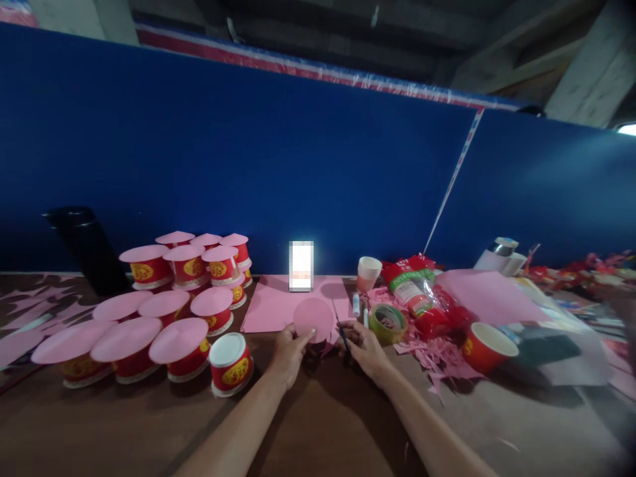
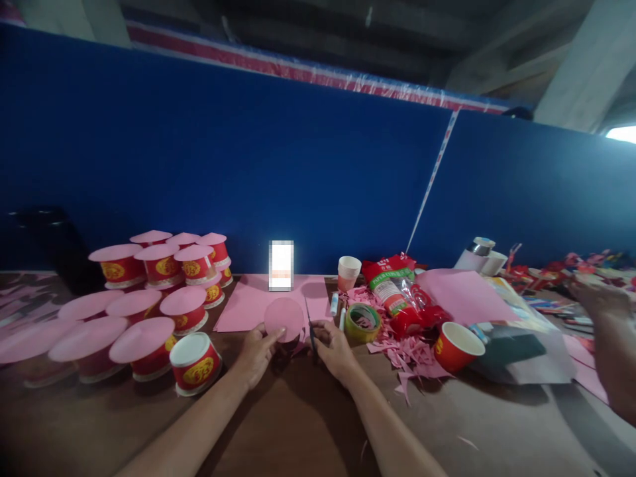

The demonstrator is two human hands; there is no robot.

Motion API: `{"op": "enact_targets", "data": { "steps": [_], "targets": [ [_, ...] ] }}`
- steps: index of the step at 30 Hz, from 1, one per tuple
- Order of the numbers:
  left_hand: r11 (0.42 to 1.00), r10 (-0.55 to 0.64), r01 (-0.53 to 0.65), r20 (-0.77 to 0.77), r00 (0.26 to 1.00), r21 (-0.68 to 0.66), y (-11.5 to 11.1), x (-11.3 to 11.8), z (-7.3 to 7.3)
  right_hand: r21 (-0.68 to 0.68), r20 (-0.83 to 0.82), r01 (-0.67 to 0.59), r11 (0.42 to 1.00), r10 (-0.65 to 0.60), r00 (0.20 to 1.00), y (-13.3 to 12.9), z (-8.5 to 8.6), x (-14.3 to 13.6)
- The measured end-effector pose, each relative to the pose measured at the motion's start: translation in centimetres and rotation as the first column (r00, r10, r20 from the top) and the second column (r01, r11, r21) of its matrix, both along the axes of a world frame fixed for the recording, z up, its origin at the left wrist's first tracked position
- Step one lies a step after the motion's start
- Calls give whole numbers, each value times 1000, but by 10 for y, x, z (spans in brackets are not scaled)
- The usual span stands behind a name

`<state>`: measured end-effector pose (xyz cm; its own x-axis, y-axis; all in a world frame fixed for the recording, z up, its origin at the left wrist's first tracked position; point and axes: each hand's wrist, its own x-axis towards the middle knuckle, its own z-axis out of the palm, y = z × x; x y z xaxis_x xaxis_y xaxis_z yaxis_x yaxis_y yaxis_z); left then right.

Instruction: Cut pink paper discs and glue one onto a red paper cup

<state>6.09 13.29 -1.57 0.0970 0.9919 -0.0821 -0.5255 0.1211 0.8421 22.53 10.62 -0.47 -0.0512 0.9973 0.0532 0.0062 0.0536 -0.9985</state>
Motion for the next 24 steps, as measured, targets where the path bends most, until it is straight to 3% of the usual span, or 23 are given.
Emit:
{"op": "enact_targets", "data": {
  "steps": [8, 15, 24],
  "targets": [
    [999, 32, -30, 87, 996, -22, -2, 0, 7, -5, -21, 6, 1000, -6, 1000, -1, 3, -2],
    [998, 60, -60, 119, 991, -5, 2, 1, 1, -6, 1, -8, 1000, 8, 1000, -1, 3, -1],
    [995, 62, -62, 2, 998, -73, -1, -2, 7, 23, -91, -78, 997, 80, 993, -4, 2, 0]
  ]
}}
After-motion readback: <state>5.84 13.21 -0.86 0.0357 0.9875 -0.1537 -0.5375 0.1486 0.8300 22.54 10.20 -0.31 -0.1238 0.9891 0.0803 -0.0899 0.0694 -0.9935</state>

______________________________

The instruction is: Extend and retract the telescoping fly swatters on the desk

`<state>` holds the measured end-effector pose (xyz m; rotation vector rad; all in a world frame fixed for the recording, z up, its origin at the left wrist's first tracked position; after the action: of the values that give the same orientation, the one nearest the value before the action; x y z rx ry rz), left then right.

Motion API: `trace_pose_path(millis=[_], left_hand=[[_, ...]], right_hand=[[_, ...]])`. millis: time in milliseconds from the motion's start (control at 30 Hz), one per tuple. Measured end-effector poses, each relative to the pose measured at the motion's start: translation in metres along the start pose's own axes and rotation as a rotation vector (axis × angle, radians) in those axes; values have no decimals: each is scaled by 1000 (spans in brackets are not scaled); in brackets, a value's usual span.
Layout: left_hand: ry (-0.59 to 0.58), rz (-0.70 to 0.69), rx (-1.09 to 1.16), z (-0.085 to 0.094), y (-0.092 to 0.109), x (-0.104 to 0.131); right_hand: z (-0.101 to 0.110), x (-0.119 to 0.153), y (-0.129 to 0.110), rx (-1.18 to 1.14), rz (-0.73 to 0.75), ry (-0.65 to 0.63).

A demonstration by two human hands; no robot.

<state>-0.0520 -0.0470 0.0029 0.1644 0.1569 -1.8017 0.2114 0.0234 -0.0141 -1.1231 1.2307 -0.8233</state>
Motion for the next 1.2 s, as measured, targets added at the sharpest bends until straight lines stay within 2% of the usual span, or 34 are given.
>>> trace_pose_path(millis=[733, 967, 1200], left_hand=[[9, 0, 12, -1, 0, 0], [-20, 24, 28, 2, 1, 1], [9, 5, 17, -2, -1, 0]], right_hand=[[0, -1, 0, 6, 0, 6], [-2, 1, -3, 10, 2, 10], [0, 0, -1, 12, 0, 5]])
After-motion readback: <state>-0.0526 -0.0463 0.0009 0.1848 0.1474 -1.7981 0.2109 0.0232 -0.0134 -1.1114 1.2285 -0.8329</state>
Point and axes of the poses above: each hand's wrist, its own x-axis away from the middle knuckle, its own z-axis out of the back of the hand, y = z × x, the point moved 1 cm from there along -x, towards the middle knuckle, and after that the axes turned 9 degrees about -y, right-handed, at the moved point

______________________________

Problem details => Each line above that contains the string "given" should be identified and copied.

Your solution =>
Motion for the next 24 steps, as measured, targets where the path bends most, until it is straight to 3% of the usual span, or 23 are given.
Motion for the next 1.2 s, as measured, targets added at the sharpest bends until straight lines stay within 2% of the usual span, or 34 are given.

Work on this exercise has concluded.